Volume 27 Number 10
Forecast: Cloudy - Micrsosoft Azure In-Role Caching
By Joseph Fultz | October 2012
The old notion that luck favors the prepared is meant to convey the idea that no matter how lucky you are, you need to be prepared in order to capitalize on the lucky occurrence. I’ve often thought this statement describes caching pretty accurately. If you’re lucky enough for the universe to align in such a way as to drive high use of your site and services, you’d better be prepared to serve the content quickly.
Back in January I covered some concepts related to caching that focused rather tactically on some coding approaches (msdn.microsoft.com/magazine/hh708748). With the addition of the dedicated and co-located roles for caching in the Azure Caching (Preview), which I’ll refer to here as simply Caching Preview, I felt it would be useful to consider how to use these roles as part of the overall solution architecture. This won’t be an exhaustive coverage of caching features; instead, it’s intended to be a designer’s view of what to do with the big blocks.
A Cache by Any Other Name …
… is not the same. Sure, the back-end implementation is pretty similar and, like its forerunner Azure Shared Caching, Caching Preview will move the data you fetch into the local cache client. More important, though, Caching Preview introduces some capabilities missing from the Shared Cache, so switching to role-based caching not only expands the available feature set, it also gives you better control over the deployment architecture. To start, let’s clarify the primary difference between the dedicated and co-located roles: configuration.

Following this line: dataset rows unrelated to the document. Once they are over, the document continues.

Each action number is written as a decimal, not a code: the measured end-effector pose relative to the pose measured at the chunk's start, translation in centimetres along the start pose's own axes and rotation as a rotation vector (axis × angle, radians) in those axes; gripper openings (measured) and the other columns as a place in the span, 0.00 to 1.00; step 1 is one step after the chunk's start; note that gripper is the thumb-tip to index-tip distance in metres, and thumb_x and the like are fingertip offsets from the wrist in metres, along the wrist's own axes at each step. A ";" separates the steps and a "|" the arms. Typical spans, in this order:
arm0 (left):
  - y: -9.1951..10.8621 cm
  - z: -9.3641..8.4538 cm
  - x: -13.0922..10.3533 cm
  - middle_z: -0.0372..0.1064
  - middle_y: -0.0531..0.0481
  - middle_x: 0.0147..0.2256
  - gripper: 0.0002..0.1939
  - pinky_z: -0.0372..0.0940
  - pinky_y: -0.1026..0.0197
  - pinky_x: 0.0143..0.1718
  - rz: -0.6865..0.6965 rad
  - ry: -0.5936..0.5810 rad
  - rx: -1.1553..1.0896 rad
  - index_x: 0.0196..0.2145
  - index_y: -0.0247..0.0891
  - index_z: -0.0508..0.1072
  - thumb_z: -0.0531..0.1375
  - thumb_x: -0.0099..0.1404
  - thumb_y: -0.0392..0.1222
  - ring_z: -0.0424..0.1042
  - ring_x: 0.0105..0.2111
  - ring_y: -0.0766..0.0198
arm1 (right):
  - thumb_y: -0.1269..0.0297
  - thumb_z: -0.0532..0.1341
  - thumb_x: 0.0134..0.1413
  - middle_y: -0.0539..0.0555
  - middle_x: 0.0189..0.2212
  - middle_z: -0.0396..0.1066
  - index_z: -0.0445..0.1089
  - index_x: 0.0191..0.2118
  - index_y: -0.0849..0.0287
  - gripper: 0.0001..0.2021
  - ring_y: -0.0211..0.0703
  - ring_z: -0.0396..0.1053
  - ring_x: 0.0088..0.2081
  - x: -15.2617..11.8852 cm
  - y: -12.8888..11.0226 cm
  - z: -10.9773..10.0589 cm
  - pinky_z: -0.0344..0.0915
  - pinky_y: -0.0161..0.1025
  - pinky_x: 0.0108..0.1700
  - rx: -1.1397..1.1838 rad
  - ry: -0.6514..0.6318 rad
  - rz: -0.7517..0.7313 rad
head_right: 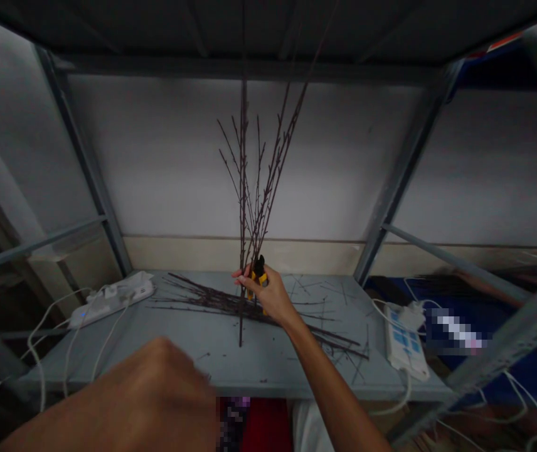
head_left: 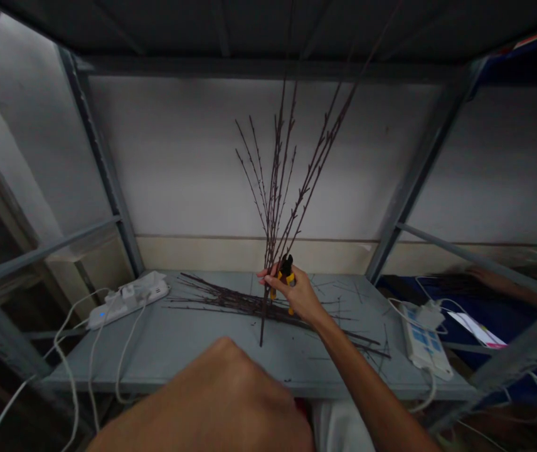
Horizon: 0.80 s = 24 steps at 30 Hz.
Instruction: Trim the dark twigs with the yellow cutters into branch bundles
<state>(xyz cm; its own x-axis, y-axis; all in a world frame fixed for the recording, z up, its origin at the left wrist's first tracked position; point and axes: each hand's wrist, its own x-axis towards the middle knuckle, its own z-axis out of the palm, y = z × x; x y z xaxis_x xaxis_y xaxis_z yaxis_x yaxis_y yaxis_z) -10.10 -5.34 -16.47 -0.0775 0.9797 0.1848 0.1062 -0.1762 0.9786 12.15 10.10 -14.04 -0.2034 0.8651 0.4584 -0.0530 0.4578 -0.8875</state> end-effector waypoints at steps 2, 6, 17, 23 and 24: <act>0.5 2.2 4.9 0.80 0.47 0.38 0.10 0.74 0.52 0.42 0.075 -0.137 0.041 0.37 0.45 0.81 0.66 0.63 0.51 0.77 0.38 0.55 | 0.55 0.67 0.57 0.56 0.42 0.80 0.69 0.37 0.55 0.11 0.51 0.78 0.42 -0.1 -0.1 -0.9 0.72 0.48 0.48 0.001 -0.018 0.006; -1.9 7.1 11.2 0.77 0.44 0.51 0.17 0.67 0.49 0.56 0.328 -0.132 0.122 0.49 0.42 0.78 0.65 0.64 0.48 0.72 0.55 0.51 | 0.56 0.67 0.57 0.54 0.41 0.80 0.70 0.36 0.54 0.09 0.50 0.78 0.43 -0.4 0.0 -2.6 0.72 0.47 0.48 0.025 -0.059 0.011; -4.0 13.6 7.3 0.80 0.38 0.45 0.27 0.76 0.55 0.30 0.049 -0.140 -0.291 0.55 0.37 0.76 0.66 0.62 0.54 0.81 0.31 0.53 | 0.58 0.65 0.60 0.56 0.45 0.80 0.70 0.41 0.54 0.08 0.51 0.79 0.44 -4.3 -3.6 -4.8 0.74 0.48 0.48 0.201 -0.182 0.098; -6.7 11.6 3.0 0.78 0.43 0.48 0.19 0.71 0.57 0.50 0.095 0.152 -0.224 0.47 0.43 0.78 0.66 0.62 0.54 0.76 0.49 0.52 | 0.58 0.64 0.62 0.58 0.45 0.80 0.70 0.42 0.55 0.08 0.52 0.79 0.45 -4.4 -4.4 -3.1 0.73 0.51 0.50 0.176 -0.181 0.131; -8.5 11.0 2.2 0.79 0.44 0.42 0.16 0.72 0.59 0.46 0.086 0.201 -0.184 0.42 0.43 0.79 0.65 0.62 0.55 0.77 0.45 0.53 | 0.58 0.64 0.62 0.58 0.45 0.80 0.70 0.42 0.55 0.08 0.52 0.79 0.45 -4.0 -4.3 -2.9 0.73 0.51 0.50 0.175 -0.193 0.132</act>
<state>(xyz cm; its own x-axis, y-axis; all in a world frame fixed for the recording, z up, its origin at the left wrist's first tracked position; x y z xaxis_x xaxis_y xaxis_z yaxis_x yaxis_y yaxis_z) -0.30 -0.61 -25.33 -0.2729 0.9250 0.2644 -0.0594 -0.2905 0.9550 16.00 5.27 -11.87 -0.4012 0.8524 0.3354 -0.1779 0.2867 -0.9414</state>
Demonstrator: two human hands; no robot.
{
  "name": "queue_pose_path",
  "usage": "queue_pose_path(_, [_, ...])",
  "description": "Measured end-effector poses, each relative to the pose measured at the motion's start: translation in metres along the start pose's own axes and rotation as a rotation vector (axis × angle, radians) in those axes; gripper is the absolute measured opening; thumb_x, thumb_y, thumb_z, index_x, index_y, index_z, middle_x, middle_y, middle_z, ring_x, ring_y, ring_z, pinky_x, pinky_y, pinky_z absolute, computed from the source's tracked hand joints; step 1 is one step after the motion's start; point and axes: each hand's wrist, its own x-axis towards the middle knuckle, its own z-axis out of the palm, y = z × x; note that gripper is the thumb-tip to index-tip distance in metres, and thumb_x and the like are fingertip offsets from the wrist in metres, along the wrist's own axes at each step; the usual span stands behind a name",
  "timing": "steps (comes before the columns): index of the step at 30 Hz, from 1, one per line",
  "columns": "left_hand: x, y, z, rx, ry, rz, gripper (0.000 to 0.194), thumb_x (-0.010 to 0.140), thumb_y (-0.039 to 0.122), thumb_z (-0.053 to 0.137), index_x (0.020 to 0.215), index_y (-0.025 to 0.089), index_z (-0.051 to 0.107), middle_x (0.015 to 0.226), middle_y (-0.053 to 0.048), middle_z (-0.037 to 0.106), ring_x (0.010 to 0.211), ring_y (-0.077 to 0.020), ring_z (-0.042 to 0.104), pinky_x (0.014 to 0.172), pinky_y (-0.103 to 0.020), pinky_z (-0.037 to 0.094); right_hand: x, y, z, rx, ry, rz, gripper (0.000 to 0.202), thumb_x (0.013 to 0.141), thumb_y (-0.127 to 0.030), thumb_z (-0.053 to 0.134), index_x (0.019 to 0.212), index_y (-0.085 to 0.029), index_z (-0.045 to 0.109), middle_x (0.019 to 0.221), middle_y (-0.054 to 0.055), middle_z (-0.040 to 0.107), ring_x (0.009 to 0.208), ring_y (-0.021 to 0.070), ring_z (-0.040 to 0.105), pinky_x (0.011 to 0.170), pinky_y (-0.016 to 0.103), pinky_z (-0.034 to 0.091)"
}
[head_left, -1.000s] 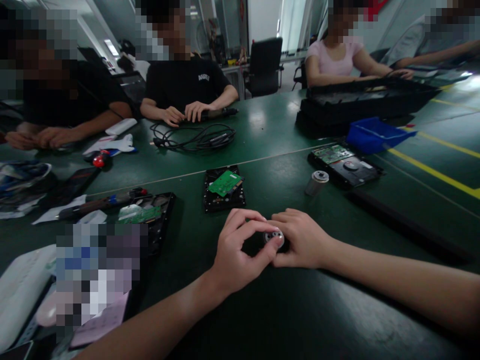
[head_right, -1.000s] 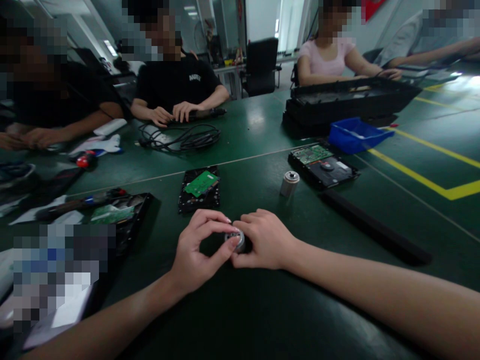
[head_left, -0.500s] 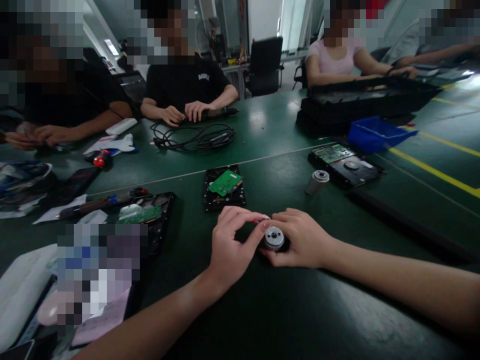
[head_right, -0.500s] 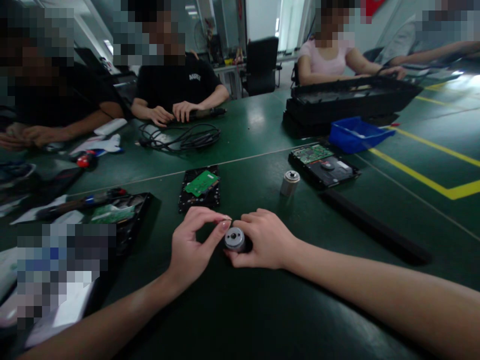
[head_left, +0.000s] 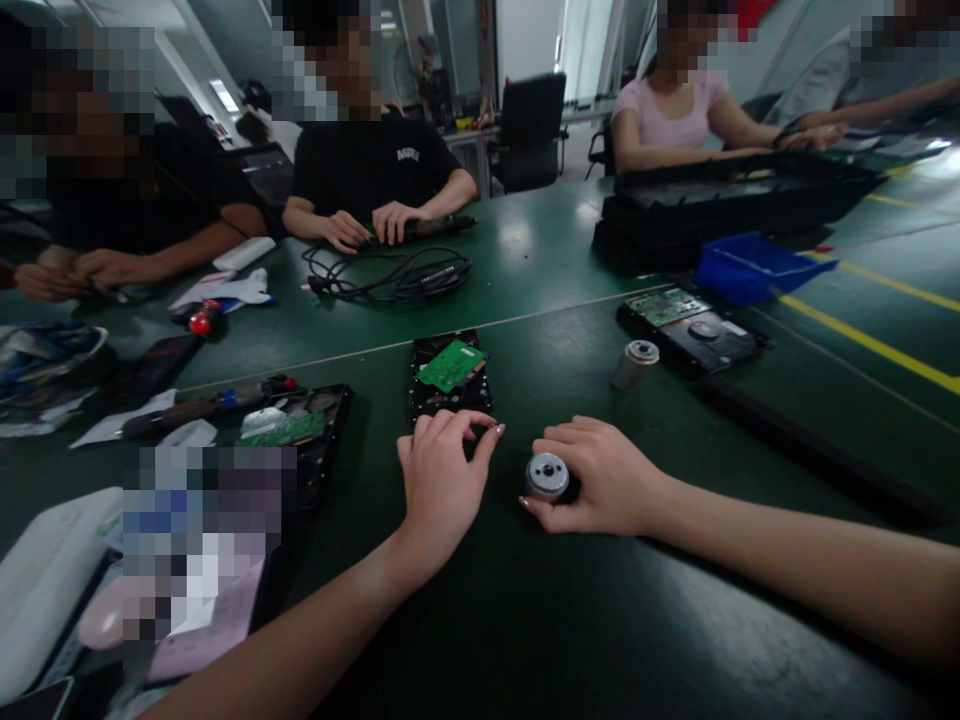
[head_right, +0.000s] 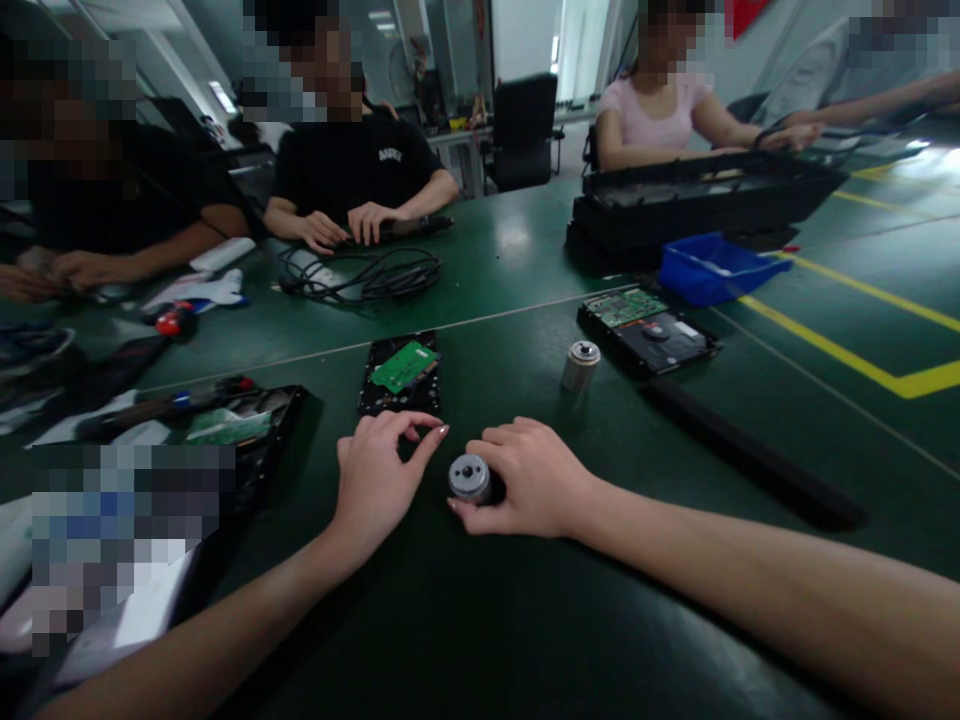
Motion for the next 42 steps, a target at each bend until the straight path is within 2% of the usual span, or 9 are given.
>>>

When configuring the cache nodes, you have the option of dedicating the entire role to the cache or setting aside just a percentage of the role. Just as a way to quickly consider the implications of reserving RAM for the co-located cache, take a look at Figure 1, which shows remaining usable RAM after the cache reservation. (Note that the co-located option isn’t available in the X-Small instance.)
Figure 1 Remaining RAM
|Virtual Machine Size||Total RAM||10%/90% Reserved/Available||20%/80% Reserved/Available||40%/60% Reserved/Available|
|X-Large||14GB||1.4GB/12.6GB||2.8GB / 11.2GB||5.6GB/8.4GB|
Often the first thought is to simply choose some medium or small size and allocate some amount of memory. As long as the amount of memory allocated is sufficient for its intended use and within the boundary of the available RAM, this is a fine approach. However, if the number of objects is high and there’s a reasonable expectation that the cache client on each machine might be holding its maximum number of objects, the result could be unexpected memory pressure. Moreover, too little cache RAM could lead to unwanted cache evictions, reducing the overall effectiveness of the cache.
Figure 2shows the percentage of RAM use based on virtual machine (VM) size. The chart is based on the one at msdn.microsoft.com/library/hh914152, which shows the amount of RAM available for caching in dedicated mode.
Figure 2 Cache Use for Dedicated Role
|Virtual Machine Size||Available Memory for Caching||% of RAM Use based on Virtual Machine Size|
In my co-located grid (Figure 1), I didn’t go beyond 40 percent allocation for the co-located type because I assumed I’d need a majority of the RAM for the application. In comparison, the dedicated version usually provides more RAM, but appears to hit maximum efficiency of RAM allocation at the large VM size. In that sense, two medium VMs are less useful than one large. Of course, one large instance can’t help with options such as high availability (HA), which duplicates your data, that you might want in your caching infrastructure. Still, it’s worth weighing the needs of space against the need for redundancy and choosing a configuration that not only meets technical needs, but also optimizes cost.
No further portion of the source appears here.